A lot of people died because Republican politicians cared more about hurting Obama than helping their fellow human beings.Without a doubt, this burst in activity was a response to the racist, authoritarian criminal “working” in the White House. The wind was at our back. But the historic turnout of 2018 was also the product of a wave of activism that started right after Trump was elected. The work of everyday citizens who want to make America better was supercharged by new, innovative, tech-savvy groups like Run for Something, Swing Left, Sister District, Indivisible, and others. These groups are the future of the party. We cannot turn our backs on them once the specter of Trump has been exorcised.
It’s easy to be distracted by the presidential election. But we can’t afford to let that happen again. The extraordinary results of ’17, ’18, and ’19 need to become ordinary. That’s the only path to progressive success.
*
The Campaign Never Stops
On the first day I walked into the White House, I thought to myself, “The campaign is over. It’s time to govern.” I had spent my entire career as an itinerant campaign operative. Sure, I had worked in government, but those posts were just way stations to the next campaign. I always felt the most comfortable in a campaign office wearing jeans and being part of a team working around the clock and putting everything on the line. I never loved working on Capitol Hill—the pace was slow, the results few and far between, and besides, I don’t like to play softball, which is the primary nonwork activity of Hill staffers.
For a while at least, I loved the political combat of campaign season. I was pretty good at making myself hate the opponent— no matter who they were. But ultimately, I was doing those campaigns because I wanted a shot at working in the White House. That was the ultimate goal. Now that I finally had that opportunity, I wanted to remind myself to govern, not campaign. My mentality at the time was consistent with how Democrats think. There is a time for campaigning and a time for governing. Campaigning is dirty work. Governing is important, and rarely, if ever, shall the two meet. Don’t get me wrong—every job in the White House is inherently political, and we thought a lot about how our governing decisions affected Obama’s political standing. However, we worked hard to avoid being overtly political.

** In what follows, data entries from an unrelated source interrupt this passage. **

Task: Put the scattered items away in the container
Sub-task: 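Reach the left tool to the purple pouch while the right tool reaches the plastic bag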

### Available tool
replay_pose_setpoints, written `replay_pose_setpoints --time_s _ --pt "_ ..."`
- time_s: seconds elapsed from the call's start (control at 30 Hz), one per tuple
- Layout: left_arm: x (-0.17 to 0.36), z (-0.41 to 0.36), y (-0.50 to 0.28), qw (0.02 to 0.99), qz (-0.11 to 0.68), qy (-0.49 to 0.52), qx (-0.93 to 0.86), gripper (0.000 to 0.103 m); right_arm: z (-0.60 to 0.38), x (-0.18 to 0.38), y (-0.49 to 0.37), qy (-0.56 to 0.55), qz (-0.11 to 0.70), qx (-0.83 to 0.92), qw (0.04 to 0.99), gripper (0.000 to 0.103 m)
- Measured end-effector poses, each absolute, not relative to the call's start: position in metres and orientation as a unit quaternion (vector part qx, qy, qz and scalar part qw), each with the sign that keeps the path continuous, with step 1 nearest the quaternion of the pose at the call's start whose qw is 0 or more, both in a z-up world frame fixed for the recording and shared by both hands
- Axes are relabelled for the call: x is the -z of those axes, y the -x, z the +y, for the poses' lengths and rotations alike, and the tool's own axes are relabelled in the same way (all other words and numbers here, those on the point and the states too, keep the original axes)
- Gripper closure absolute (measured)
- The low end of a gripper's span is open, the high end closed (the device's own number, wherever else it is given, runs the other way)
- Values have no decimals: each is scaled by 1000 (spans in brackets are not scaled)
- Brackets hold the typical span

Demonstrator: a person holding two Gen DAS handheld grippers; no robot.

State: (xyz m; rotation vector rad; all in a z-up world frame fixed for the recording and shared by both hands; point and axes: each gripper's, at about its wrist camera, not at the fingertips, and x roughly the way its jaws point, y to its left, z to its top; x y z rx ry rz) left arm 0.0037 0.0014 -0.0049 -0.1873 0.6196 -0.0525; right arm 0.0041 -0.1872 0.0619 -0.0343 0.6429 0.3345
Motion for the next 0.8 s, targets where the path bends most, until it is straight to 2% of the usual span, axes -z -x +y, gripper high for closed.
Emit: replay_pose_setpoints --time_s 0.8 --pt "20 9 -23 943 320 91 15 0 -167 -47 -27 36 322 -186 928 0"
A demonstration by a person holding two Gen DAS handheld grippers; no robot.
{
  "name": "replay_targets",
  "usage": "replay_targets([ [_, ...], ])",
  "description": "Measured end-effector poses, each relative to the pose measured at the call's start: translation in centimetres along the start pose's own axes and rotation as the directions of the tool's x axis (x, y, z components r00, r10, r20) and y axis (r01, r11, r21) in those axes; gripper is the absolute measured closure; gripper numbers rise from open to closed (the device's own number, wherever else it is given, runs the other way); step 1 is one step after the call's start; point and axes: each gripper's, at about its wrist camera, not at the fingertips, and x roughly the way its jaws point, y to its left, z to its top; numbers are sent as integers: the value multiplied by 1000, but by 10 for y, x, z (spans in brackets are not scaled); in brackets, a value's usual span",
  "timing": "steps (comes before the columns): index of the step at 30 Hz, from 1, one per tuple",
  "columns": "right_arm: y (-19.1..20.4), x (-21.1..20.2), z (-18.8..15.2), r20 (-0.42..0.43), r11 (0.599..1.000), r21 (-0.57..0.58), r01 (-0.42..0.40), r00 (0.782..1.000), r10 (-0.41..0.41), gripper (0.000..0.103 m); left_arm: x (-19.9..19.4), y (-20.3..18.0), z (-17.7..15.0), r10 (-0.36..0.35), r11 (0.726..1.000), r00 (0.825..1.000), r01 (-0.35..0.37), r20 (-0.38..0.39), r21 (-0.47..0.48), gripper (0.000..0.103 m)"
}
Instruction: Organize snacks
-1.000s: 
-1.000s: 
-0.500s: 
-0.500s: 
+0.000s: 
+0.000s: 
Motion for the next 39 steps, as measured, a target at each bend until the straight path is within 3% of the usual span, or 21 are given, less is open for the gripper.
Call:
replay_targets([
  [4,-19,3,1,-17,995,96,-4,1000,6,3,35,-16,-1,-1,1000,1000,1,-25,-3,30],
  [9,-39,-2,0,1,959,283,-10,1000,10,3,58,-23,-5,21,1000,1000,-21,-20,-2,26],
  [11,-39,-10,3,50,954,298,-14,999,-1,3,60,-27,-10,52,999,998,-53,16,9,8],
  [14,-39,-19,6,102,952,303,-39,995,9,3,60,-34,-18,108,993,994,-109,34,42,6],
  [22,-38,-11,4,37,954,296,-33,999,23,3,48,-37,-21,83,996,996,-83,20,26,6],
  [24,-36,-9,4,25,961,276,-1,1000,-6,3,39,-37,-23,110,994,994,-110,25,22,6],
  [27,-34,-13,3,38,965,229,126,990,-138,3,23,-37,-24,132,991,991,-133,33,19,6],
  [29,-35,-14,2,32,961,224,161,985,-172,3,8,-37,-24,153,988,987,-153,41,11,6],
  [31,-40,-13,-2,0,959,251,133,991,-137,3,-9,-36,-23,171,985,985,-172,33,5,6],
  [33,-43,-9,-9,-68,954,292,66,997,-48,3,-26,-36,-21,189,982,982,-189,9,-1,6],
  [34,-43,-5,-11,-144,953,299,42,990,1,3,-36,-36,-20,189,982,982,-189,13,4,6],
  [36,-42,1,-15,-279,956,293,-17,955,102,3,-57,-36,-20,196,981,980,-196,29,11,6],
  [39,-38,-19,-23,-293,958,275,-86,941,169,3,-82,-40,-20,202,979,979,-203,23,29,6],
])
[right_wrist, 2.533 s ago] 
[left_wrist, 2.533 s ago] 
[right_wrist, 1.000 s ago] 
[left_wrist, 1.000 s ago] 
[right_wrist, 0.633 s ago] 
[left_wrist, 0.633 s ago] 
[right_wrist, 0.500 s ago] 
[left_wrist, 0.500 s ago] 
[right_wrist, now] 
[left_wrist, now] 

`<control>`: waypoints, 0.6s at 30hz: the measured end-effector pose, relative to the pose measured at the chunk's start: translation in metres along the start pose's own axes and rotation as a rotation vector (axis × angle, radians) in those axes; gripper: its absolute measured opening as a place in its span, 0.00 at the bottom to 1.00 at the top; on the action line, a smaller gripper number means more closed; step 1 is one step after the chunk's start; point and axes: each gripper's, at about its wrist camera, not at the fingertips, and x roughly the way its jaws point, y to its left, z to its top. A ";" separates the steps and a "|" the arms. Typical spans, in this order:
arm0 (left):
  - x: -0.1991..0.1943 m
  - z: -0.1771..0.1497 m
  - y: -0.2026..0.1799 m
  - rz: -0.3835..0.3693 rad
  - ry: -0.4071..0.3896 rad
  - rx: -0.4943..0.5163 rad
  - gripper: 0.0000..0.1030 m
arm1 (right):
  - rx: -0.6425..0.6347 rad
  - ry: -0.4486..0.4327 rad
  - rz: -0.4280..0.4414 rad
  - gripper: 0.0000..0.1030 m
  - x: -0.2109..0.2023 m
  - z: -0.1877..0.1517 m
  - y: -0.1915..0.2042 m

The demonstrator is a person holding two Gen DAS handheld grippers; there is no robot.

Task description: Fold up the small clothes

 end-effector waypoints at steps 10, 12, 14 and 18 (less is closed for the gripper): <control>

Despite being in a very politically precarious position heading into the reelection campaign, Obama didn’t raise a single dollar for his own race until the spring of 2011—less than eighteen months before the election. And even then, we were very nervous about opening the reelection campaign office.
“What message would it send to voters that Obama wanted their vote?” was in hindsight a really stupid thing to worry about, but worry we did. To be fair, it wasn’t just us. The decision to form the reelection campaign in April 2011 was mildly controversial within the hothouse of stupidity that is DC punditry. The right-wing noise machine came after us for launching earlier than any other candidate in recent memory. We announced one whole month earlier in our term than George W. Bush did in his. In the eyes of some, pulling the political calendar forward by one month was a greater sin than invading the wrong country after 9/11.